This study reports the characterization of a collection of 98 strains of L. garvieae using phenotypic, antigenic, genetic, proteomic, and chemotaxonomic methods, as well as the study of their virulence. Molecular (RAPD and REP-PCR) and proteomic (MALDI-TOF-MS) techniques allowed the separation of strains of L. garvieae isolated from human and bovine from those strains of L. garvieae isolated from the aquatic environment. On the other hand, PCR typing methods showed that the L. garvieae strains tested did not belong to serotype II and did not carry the capsule gene cluster described in the genome or plasmid of Japanese L. garvieae strains. The different clonal patterns observed in L. garvieae using RAPD and REP-PCR (7 profiles) and MALDI-TOF (six patterns) were closely related to the isolation source of L. garvieae strains but not with the virulence of the strains. In addition, two protein antigenic variants (W1 and W2), differing in reactivity in the range of 35 to 70 KDa, were detected using rabbit and rainbow trout antisera. Both antisera detected two highly immunogenic protein bands of 30 and 45 KDa. These results could contribute to a better understanding of the pathogenesis of lactococcosis and could help in the selection of targets for the development of effective vaccines.

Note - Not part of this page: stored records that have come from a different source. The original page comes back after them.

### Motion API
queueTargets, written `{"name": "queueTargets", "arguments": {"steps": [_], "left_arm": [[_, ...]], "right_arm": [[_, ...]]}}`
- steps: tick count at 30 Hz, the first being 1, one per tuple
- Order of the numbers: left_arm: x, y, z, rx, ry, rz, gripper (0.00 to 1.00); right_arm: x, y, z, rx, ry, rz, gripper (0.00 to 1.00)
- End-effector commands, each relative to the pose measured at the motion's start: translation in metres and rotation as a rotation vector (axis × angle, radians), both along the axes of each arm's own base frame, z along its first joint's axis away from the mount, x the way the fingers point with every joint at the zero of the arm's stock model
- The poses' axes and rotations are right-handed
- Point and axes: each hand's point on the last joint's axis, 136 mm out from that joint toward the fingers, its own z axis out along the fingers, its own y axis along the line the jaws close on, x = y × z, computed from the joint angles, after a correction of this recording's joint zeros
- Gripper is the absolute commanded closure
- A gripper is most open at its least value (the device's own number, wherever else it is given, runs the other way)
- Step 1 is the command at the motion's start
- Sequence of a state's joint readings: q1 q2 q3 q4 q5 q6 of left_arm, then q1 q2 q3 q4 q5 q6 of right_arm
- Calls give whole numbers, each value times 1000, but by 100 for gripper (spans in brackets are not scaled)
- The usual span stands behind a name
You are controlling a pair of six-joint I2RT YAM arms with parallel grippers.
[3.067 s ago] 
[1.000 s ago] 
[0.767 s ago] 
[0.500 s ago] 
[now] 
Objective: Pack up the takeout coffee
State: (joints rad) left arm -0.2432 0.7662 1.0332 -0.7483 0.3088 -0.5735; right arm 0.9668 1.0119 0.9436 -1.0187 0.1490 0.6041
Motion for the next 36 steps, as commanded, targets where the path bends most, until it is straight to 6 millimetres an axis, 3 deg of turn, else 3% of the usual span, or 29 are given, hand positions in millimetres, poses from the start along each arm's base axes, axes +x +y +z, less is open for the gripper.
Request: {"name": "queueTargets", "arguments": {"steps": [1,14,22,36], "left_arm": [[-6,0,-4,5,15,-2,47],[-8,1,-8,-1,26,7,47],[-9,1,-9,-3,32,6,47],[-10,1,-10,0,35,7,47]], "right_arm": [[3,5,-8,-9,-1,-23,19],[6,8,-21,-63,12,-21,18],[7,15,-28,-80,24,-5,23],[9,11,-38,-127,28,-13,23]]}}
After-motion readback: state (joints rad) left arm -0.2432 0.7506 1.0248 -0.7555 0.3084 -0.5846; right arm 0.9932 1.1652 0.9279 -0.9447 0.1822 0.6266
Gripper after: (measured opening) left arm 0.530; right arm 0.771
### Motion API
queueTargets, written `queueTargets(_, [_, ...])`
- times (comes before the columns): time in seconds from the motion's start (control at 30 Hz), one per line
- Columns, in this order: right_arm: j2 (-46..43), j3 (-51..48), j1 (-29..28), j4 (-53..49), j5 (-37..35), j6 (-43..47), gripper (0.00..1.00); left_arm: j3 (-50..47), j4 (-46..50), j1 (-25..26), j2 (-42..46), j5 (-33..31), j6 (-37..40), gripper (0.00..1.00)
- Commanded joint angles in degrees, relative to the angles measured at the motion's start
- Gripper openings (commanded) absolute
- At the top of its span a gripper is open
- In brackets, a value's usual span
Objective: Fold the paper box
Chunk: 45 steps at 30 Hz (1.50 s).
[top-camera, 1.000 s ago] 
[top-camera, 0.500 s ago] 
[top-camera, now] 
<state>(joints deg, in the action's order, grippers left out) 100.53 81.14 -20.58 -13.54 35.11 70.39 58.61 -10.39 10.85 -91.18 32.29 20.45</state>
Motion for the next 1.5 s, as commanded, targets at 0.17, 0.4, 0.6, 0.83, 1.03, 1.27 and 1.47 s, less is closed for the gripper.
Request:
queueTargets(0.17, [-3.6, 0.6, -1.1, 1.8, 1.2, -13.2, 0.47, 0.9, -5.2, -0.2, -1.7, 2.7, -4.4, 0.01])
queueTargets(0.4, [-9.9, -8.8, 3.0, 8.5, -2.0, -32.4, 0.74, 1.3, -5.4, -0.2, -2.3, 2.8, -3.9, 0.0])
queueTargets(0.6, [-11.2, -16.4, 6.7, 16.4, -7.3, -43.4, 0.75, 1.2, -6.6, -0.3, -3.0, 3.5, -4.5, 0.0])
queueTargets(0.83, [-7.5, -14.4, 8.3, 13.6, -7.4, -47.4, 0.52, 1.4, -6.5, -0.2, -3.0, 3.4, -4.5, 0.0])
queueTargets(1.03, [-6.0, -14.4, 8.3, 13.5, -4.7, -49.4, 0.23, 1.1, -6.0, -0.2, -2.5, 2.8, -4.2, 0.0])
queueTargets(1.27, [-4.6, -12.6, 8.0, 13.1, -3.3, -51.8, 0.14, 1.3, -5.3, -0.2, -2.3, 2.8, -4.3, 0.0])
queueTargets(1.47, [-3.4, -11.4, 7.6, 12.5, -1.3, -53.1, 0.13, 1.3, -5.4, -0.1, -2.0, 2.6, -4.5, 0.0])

本研究报告了使用表型、抗原、遗传、蛋白质组学和化学分类学方法对 98 种 L. garvieae菌株的集合进行表征，以及对其毒力的研究。分子（RAPD和REP-PCR）和蛋白质组（MALDI-TOF-MS）技术允许L.的菌株的分离丁目从人和牛分离出L的那些菌株丁目从水生环境隔离。另一方面，PCR 分型方法表明，所测试的 L. garvieae菌株不属于血清型 II，并且不携带日本 L. garvieae菌株基因组或质粒中描述的荚膜基因簇。在 L. garvieae 中观察到的不同克隆模式使用RAPD和REP-PCR（7个模式）和MALDI-TOF（6个模式）与L. garvieae菌株的分离来源密切相关，但与菌株的毒力无关。此外，使用兔和虹鳟鱼抗血清检测到两种蛋白质抗原变体（W1 和 W2），其反应性在 35 至 70 KDa 的范围内不同。两种抗血清都检测到两条 30 和 45 KDa 的高免疫原性蛋白条带。这些结果有助于更好地了解乳球菌病的发病机制，并有助于选择开发有效疫苗的靶点。